The experiment was performed on BL3 at SACLA (Tono et al., 2013[Tono, K., Togashi, T., Inubushi, Y., Sato, T., Katayama, T., Ogawa, K., Ohashi, H., Kimura, H., Takahashi, S., Takeshita, K., Tomizawa, H., Goto, S., Ishikawa, T. & Yabashi, M. (2013). New J. Phys. 15, 083035.]) at 10 keV, for which the pulse duration has been estimated to be ∼8 fs full width at half-maximum (FWHM) from spectra measured with a wide-range high-resolution spectrometer (Inubushi et al., 2017[Inubushi, Y., Inoue, I., Kim, J., Nishihara, A., Matsuyama, S., Yumoto, H., Koyama, T., Tono, K., Ohashi, H., Yamauchi, K. & Yabashi, M. (2017). Appl. Sci. 7, 584.]). The pulse energy of each delay branch was 0.18 µJ on average for an incident pulse energy of 7 µJ after the Si(111) double-crystal monochromator. The beam positions at the BM were adjusted by tuning the angles of the BS and BR2 with an imaging detector (BPM1) placed 0.4 m downstream from the BM. The two beams were horizontally separated at BPM1, while they were overlapped at the observation plane located 92 m downstream from the BM, where a high-resolution imaging detector (BPM2, 4 µm pixel−1) (Kameshima et al., 2016[Kameshima, T., Sato, T., Kudo, T., Ono, S., Ozaki, K., Katayama, T., Hatsui, T. & Yabashi, M. (2016). AIP Conf. Proc. 1741, 040033.]) was placed. To observe interference fringes at BPM2, we precisely tuned the angles of the BM and controlled the angular deviation between the two beams. The delay time was coarsely adjusted to ± 500 fs using an X-ray streak camera (Hamamatsu, C4575-03) and was then finely tuned by observing interference fringes formed only at delay times less than the coherence time, as described below.

3. Results and discussion

3.1. Visibility analysis

Figs. 2[link](a)–2[link](c) show single-shot interferograms that were observed with a nearly zero delay. Under the assumption of the plane wave condition for the two beams, the interference fringe spacing in the horizontal (δx) and vertical (δz) directions can be written as

[\delta _i = {\lambda \over {\sin {\alpha _i}}} , \eqno (1)]

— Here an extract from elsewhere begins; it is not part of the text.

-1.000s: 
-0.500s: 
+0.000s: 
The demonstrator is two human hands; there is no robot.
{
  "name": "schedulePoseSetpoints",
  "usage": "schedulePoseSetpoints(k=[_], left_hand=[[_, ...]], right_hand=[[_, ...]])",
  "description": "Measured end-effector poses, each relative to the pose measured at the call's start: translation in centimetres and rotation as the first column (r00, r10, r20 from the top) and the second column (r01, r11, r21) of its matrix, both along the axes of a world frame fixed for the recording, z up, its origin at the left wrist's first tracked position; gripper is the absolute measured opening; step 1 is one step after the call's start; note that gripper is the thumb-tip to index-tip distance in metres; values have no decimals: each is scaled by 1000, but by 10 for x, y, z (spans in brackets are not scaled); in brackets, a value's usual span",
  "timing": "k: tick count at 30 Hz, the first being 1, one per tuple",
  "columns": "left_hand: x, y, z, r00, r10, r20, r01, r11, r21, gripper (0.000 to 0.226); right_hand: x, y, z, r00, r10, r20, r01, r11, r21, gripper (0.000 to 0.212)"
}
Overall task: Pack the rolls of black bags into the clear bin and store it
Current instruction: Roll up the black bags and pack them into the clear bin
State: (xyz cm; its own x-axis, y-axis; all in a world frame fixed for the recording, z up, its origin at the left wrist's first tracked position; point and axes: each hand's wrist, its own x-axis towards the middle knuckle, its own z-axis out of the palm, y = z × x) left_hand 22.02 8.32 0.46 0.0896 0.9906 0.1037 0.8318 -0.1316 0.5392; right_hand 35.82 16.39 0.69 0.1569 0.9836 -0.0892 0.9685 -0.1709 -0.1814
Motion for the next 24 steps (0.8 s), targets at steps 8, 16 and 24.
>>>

where i denotes the direction (i = x, z), αx (αz) is the angular deviation between the two beams in the horizontal (vertical) direction and λ ≃ 1.24 Å is the wavelength. According to equation (1)[link], vertical interference fringes were generated with only αx, as shown in Figs. 1[link](a) and 2[link](a), whereas an increase in αz formed skew fringes (Figs. 2[link]b and 2[link]c), which allowed us to clearly distinguish interference fringes from unwanted parasitic fringes due to the scattering from the edges of the BS and BM (Fig. 2[link]d), even for low visibility fringes. This measurement was repeated while changing the delay time τ. We found that the fringe visibility decreased for τ larger than 10 fs, as shown in Fig. 3.

[Figure 2]
Figure 2
Examples of single-shot superimposed profiles, (a)–(c) with a near-zero delay and (d) with a delay far from zero. Each scale bar represents 100 µm. The angular deviations (αx, αz) for panels (a)–(c) evaluated with equation (1)[link] are (2.0, 0.11), (1.7, −1.0) and (2.5, −2.1) µrad, respectively. The fringe profile shown in panel (d) originates from parasitic scattering from the edge of the BS and/or BM. (e) Line profile along the dashed line in panel (c) (symbols) and its low-pass filtered profile (black line). (f) Oscillatory component of the measured line profile (symbols) and a fitted cosine curve (blue line) with a fringe spacing δz of 60.0 µm and visibility V of 0.31. The fit is performed with a region in which the modulus becomes a maximum (near position 0 in this case). The fitted function multiplied by the low-pass filtered profile is also shown in panel (e) (blue line).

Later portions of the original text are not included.